Dobles han sido las ventajas del
juego electoral bajo las coordenadas antiliberales del chavismo cívico militar:
maniatar a la oposición ungiéndola al yugo electoral y amputarle sus fueros
constitucionales, por una parte. Y obtener la legitimación internacional,
crédula respecto de la pulcritud y legalidad de dichos procesos y alienada
hasta la médula en la creencia de que la realización de elecciones, poco
importa su verdad real, constituye la clave definitoria de un sistema
democrático. En ambas perversas faenas, la oposición venezolana sirvió de
aliada, cómplice y alcahuete. Por razones difíciles de entender, y más
difíciles de explicar. Salvo que se comprenda la imbricación ideológico
cultural de los socialismos venezolanos de toda suerte con el chavismo caudillesco
y militarista. Con el cual le une un subcutáneo cordón umbilical.
En Venezuela, desde los sucesos
del 11 de abril, que terminaran por entregarle el control supremo del Estado a
la tiranía castrista y la sumisión plena de Hugo Chávez a Fidel Castro, en
rigor todas las elecciones han sido fraudulentas. Comenzando por la descarada, ilegal y abusiva
inflación del REP a partir del 2003 mediante la nacionalización a destajo de
extranjeros reales o imaginarios, la compra masiva de conciencias mediante una
gigantesca inversión de recursos ordenados por la ingeniería de dominio de
especialistas cubanos y el paquete de misiones puestos en práctica a la carrera
y a extremos irrisorios, hasta la redistribución de los circuitos siguiendo
criterios capaces de entregar mayorías a destajos: el viejo, manoseado y
siempre eficiente “gerrymandering”. Todo lo cual bajo un proceso de
automatización que ha permitido la manipulación total de resultados, ante el
descarado empleo de los medios y poderes del Estado para controlar las
asistencia de votantes, la amenazas de castigos y el chantaje indisimulado a
los sectores populares más débiles de la población. Y la marginación absoluta
de la oposición en su proceso interno de totalización, conteo y revisión.
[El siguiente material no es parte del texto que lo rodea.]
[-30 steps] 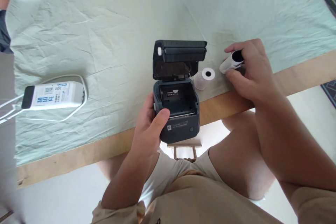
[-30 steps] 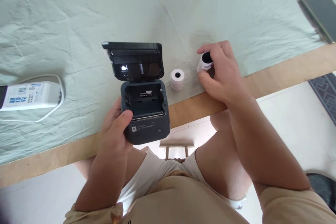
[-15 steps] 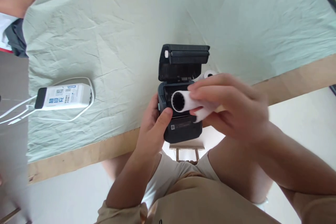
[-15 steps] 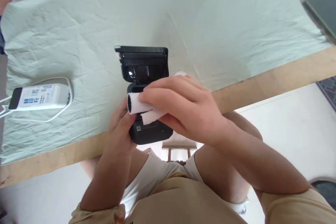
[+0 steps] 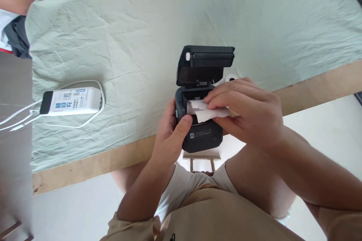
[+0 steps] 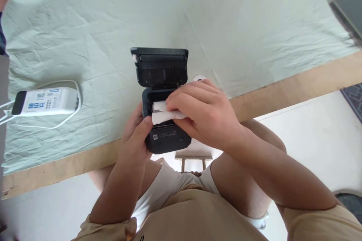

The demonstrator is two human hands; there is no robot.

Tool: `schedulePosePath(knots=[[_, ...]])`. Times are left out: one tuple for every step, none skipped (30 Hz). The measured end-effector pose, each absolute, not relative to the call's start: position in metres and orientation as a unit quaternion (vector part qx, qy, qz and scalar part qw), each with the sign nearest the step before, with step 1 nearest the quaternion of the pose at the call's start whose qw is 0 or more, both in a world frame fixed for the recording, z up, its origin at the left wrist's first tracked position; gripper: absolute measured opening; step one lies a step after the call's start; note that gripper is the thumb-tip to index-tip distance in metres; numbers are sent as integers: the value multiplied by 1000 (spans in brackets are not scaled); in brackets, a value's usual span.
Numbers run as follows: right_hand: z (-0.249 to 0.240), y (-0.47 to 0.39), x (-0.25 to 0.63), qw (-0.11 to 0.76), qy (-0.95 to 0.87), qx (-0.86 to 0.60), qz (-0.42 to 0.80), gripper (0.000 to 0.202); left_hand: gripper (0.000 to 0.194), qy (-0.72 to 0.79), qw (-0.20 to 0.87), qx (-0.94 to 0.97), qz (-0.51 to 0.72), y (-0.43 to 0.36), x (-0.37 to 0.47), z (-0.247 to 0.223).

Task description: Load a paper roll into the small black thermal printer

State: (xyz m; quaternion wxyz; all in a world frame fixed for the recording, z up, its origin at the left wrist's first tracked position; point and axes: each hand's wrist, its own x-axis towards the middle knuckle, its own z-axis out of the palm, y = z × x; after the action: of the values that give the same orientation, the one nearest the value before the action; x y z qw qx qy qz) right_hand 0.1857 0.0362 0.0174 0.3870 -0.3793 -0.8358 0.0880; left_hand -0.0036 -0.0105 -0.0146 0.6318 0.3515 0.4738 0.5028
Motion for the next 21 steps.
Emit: schedulePosePath(knots=[[19, 35, 186, 394, -836, -373, 87, 17, 51, 475, 633, 350, 502, -10, -3, -14], [20, 34, 186, 404, -838, -358, 87, 17, 51, 474, 634, 346, 503, -10, -3, -13], [21, 32, 186, 410, -842, -339, 87, 17, 49, 474, 636, 342, 504, -10, -2, -12], [22, 31, 186, 411, -850, -318, 88, 17, 47, 473, 639, 335, 506, -11, -2, -11], [22, 31, 187, 407, -859, -296, 92, 17, 45, 472, 642, 328, 507, -11, -2, -10], [21, 30, 187, 400, -869, -275, 94, 18, 43, 473, 644, 322, 508, -11, -2, -9], [19, 30, 187, 392, -879, -255, 96, 18, 42, 473, 645, 318, 509, -11, -2, -9], [18, 29, 188, 385, -886, -240, 97, 18, 42, 474, 644, 316, 510, -12, -2, -9], [16, 29, 188, 379, -892, -230, 95, 18, 42, 474, 644, 316, 511, -11, -2, -9], [14, 29, 188, 375, -895, -223, 91, 18, 44, 472, 643, 321, 511, -11, -2, -9], [13, 29, 188, 374, -897, -219, 86, 16, 46, 469, 643, 329, 508, -11, -3, -9], [12, 29, 188, 371, -899, -218, 85, 12, 50, 468, 643, 338, 503, -11, -3, -9], [11, 29, 188, 370, -900, -213, 90, 7, 53, 470, 643, 347, 496, -11, -3, -9], [11, 30, 189, 374, -898, -208, 99, 9, 57, 473, 641, 355, 489, -11, -4, -9], [11, 30, 190, 385, -893, -205, 110, 15, 61, 478, 640, 359, 483, -11, -4, -9], [11, 30, 191, 407, -881, -209, 116, 19, 64, 484, 639, 360, 477, -11, -5, -9], [10, 30, 193, 438, -863, -227, 114, 17, 67, 491, 639, 357, 472, -12, -5, -8], [10, 31, 195, 470, -839, -256, 103, 8, 70, 496, 640, 354, 467, -12, -6, -8], [9, 32, 196, 494, -814, -293, 86, 2, 74, 501, 641, 351, 463, -13, -6, -8], [9, 33, 198, 505, -792, -334, 76, 14, 76, 505, 641, 351, 459, -13, -7, -8], [8, 35, 199, 509, -776, -366, 76, 26, 78, 506, 642, 353, 456, -14, -8, -8]])
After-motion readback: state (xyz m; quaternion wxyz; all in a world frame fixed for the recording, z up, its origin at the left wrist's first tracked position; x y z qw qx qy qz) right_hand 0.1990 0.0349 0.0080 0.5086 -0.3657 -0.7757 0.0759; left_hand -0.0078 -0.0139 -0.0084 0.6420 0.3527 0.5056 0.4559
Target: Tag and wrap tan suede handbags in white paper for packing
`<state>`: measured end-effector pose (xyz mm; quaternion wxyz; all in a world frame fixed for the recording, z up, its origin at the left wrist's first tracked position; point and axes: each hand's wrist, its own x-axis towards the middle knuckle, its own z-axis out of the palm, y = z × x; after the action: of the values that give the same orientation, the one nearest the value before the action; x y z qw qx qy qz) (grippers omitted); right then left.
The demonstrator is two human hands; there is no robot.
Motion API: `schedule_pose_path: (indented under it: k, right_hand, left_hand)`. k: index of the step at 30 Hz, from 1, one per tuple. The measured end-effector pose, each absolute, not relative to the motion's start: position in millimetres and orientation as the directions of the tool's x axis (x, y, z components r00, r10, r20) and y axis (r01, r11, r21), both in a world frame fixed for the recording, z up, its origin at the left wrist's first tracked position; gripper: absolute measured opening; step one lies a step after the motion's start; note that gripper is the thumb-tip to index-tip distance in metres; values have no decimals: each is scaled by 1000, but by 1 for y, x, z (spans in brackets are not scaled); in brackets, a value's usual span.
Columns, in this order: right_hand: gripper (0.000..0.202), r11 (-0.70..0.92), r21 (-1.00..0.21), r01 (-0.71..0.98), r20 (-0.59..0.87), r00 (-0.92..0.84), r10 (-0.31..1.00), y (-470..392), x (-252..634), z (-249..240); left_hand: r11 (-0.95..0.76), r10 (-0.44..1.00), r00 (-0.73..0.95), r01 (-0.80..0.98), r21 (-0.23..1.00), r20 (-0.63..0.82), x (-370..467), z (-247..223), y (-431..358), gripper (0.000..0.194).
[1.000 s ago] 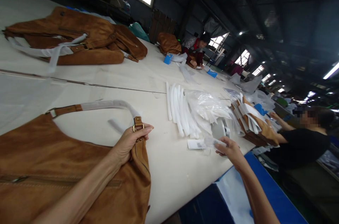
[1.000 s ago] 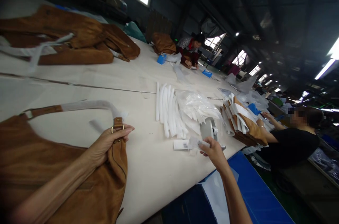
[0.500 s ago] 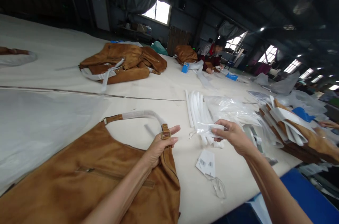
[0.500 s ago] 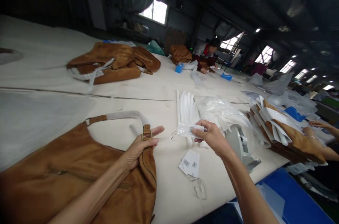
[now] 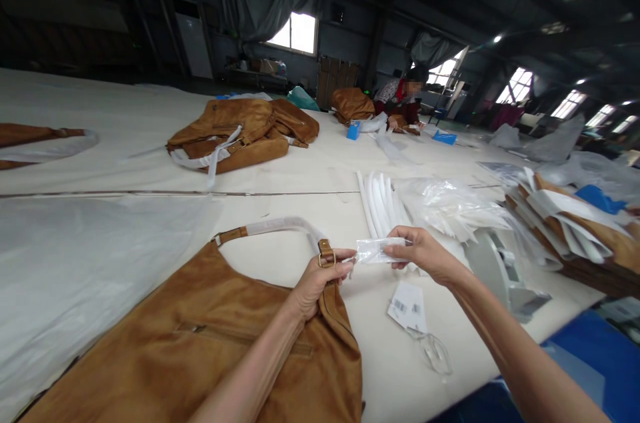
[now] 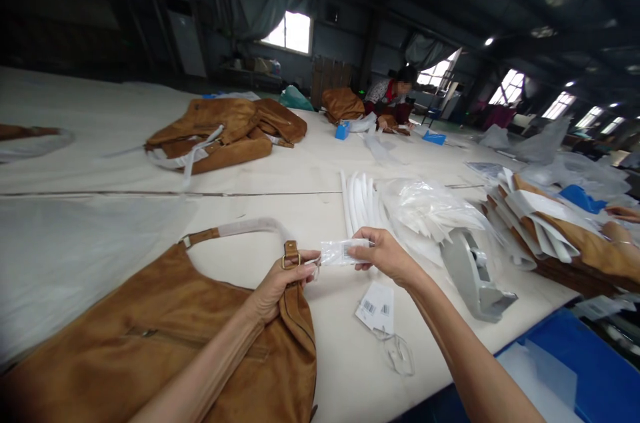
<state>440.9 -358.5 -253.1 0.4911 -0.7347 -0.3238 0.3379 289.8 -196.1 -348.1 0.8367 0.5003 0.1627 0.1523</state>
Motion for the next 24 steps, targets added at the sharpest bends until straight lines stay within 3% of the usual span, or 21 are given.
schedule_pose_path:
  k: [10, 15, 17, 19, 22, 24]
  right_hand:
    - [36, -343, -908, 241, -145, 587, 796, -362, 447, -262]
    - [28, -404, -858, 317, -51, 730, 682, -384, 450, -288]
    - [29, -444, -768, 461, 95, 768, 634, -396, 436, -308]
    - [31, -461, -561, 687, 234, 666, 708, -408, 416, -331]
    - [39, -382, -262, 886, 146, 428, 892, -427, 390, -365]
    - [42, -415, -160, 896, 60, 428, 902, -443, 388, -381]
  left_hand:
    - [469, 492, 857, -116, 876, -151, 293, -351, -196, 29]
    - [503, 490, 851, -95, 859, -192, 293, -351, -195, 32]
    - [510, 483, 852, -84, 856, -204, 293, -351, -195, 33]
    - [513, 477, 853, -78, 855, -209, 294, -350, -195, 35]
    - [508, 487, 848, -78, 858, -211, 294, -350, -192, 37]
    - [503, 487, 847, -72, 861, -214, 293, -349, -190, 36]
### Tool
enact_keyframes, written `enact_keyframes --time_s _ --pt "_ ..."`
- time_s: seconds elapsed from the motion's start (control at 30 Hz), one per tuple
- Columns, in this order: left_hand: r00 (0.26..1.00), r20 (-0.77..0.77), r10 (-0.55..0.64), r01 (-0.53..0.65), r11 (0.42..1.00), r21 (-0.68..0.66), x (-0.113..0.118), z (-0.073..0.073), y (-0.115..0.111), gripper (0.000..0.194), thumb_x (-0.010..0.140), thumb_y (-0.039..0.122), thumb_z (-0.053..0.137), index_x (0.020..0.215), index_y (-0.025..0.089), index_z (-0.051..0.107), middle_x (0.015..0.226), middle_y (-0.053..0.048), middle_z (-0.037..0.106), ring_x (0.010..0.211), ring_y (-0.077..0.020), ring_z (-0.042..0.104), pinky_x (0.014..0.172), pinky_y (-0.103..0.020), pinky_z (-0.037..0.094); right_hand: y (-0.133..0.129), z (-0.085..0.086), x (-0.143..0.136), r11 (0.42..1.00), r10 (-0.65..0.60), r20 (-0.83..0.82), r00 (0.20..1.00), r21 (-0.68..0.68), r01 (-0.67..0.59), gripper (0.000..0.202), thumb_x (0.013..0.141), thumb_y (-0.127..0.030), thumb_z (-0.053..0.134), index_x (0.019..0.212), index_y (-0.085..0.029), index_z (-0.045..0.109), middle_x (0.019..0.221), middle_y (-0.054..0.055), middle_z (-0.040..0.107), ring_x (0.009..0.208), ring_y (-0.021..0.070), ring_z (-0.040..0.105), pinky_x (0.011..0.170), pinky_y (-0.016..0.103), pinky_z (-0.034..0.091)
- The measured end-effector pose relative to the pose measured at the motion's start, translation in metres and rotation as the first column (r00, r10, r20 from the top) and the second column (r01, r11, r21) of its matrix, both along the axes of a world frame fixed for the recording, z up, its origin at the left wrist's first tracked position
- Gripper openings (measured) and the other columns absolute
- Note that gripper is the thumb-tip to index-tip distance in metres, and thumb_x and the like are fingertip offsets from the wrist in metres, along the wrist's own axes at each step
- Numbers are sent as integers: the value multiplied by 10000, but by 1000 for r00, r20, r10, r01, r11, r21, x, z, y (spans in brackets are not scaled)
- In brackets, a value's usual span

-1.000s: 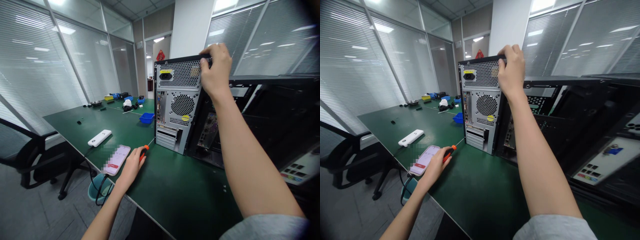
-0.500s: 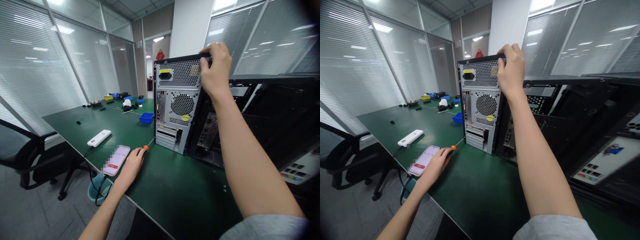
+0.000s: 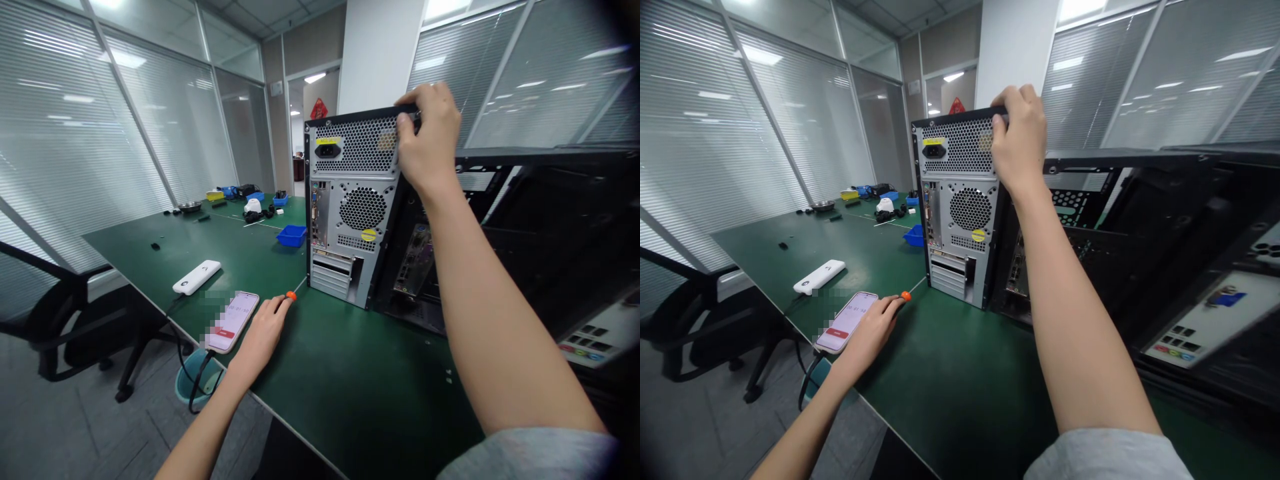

Nada de todo esto hubiera podido
llevarse a la práctica sin la anuencia implícita o explícita de aquellos
sectores de la oposición, que no consideraban un delito dotar a los millones de
indocumentados de una nacionalización ad hoc, insólita disposición de la que
existen suficientes testimonios. Del mismo tenor y por los mismos personajes
que consideraron no ser un delito en absoluto que el candidato a la presidencia
a la muerte de Chávez no hubiera nacido en Venezuela. Asunto que consideraron
intrascendente. Son quienes consideran que la Constitución es de goma: a gusto
de las necesidades de la circunstancia. Prêt a
porter. Los mismos que aceptaron convertir un referéndum revocatorio en
un plebiscito, torciendo la esencia del artículo 72 de la Constitución,
toleraron su postergación durante todo un año, contra las mismas disposiciones
de ese violado artículo constitucional, acataron la repetición de la
recaudación de firmas por motivos fútiles, no alzaron la voz cuando el CNE dio
los resultados que le convenían al régimen y entraron en el demoníaco juego de
la gallinita ciega en que Jorge Rodríguez y su combo convirtieran los procesos
electorales desde entonces.
Hay una pegunta que jamás nunca
nos será respondida: ¿por qué ese amplio, mediáticamente mayoritario y poderoso
sector de opinión que ha servido nolens volens de cómplice en todo ese perverso
proceso de control político y social aceptó las reglas de un juego electoral
intrínsecamente tramposo y vil? No tengo la respuesta. Dios quiera que no nos
vayamos de este mundo sin encontrarla.